## [TASK INSTRUCTIONS]
Write the entries out exactly, with the final line being the one containing "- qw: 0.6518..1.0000".

## [Collected data]
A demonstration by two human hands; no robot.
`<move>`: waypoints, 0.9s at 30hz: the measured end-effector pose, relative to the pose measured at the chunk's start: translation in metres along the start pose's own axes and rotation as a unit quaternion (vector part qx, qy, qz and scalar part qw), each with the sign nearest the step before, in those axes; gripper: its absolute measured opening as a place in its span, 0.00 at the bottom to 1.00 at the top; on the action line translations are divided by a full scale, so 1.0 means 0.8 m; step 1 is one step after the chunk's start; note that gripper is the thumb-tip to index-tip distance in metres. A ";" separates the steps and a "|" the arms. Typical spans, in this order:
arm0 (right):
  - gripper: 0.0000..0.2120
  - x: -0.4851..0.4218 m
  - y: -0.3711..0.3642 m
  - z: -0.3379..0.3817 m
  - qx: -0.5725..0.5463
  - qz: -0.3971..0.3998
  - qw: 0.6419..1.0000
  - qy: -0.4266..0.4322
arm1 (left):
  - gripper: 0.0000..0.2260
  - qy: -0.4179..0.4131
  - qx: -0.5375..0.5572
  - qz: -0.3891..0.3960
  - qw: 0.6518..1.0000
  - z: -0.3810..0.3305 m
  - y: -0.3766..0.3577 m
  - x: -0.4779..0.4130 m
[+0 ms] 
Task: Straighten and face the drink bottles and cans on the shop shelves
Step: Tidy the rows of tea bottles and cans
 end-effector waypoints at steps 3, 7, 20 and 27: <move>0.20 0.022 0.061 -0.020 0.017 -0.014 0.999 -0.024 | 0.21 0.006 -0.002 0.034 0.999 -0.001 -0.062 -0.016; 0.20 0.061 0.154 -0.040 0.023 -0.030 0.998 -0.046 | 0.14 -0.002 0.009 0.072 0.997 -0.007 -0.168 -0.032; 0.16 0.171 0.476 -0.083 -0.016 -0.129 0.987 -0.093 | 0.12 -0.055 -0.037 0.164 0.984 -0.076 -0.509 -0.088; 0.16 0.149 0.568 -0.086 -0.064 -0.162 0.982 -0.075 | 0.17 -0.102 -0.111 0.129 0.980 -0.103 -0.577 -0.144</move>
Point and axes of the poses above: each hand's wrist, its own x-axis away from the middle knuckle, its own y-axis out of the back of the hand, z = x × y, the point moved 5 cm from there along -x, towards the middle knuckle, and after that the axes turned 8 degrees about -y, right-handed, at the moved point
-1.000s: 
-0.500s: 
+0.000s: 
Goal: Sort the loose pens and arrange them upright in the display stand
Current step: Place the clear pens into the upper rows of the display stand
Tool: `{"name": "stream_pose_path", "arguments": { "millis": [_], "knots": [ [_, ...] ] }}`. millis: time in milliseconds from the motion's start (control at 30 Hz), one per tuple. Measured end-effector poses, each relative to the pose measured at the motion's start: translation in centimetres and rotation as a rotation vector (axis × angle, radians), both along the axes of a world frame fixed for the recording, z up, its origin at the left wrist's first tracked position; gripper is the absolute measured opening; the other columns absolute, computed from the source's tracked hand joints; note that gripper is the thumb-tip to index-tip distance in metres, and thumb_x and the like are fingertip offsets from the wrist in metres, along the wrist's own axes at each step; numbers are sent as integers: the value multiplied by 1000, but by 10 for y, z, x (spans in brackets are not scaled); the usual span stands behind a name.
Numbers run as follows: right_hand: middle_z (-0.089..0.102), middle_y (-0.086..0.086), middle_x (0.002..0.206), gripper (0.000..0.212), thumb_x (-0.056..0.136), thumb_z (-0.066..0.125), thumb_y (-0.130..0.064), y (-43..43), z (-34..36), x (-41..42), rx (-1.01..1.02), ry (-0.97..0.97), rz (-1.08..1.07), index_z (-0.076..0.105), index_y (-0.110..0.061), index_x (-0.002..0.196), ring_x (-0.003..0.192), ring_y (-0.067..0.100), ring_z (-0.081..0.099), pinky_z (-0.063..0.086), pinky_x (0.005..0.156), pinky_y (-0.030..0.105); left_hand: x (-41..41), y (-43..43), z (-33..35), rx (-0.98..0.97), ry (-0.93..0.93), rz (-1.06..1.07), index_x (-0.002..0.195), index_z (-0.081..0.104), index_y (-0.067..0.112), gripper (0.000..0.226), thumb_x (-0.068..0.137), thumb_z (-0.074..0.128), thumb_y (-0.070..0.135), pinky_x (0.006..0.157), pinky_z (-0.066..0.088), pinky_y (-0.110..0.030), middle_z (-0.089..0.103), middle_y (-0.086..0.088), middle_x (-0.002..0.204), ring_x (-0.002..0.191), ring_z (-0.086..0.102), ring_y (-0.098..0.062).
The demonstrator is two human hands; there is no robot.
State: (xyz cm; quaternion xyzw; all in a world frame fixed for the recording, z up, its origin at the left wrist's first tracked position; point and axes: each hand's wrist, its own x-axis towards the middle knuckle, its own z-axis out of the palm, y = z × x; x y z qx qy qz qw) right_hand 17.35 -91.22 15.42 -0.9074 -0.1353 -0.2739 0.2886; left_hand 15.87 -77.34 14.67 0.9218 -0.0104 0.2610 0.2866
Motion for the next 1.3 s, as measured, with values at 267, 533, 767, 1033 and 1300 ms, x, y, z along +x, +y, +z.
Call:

## [RESULT OF THIS TASK]
A demonstration by two human hands; no robot.
`<move>`: waypoints, 0.9s at 30hz: the measured end-effector pose, relative to the pose measured at the chunk's start: translation in metres along the start pose's own axes and rotation as a unit quaternion (vector part qx, qy, qz and scalar part qw), each with the sign nearest the step before, in those axes; gripper: its absolute measured opening as a place in its span, 0.00 at the bottom to 1.00 at the top; on the action line translations are divided by a full scale, so 1.0 means 0.8 m; step 1 is one step after the chunk's start; note that gripper is the thumb-tip to index-tip distance in metres. A ";" separates the steps and a "|" the arms. Typical spans, in this order:
arm0 (right):
  - gripper: 0.0000..0.2120
  - x: -0.4851..0.4218 m
  - y: -0.3711..0.3642 m
  - z: -0.3379..0.3817 m
  - qx: -0.5725..0.5463
  - qz: -0.3971..0.3998
  - qw: 0.6419..1.0000
  - qy: -0.4266..0.4322
arm1 (left):
  - gripper: 0.0000..0.2260
  - qy: -0.4179..0.4131
  - qx: -0.5375..0.5572
  - qz: -0.3891..0.3960
  - qw: 0.6518..1.0000

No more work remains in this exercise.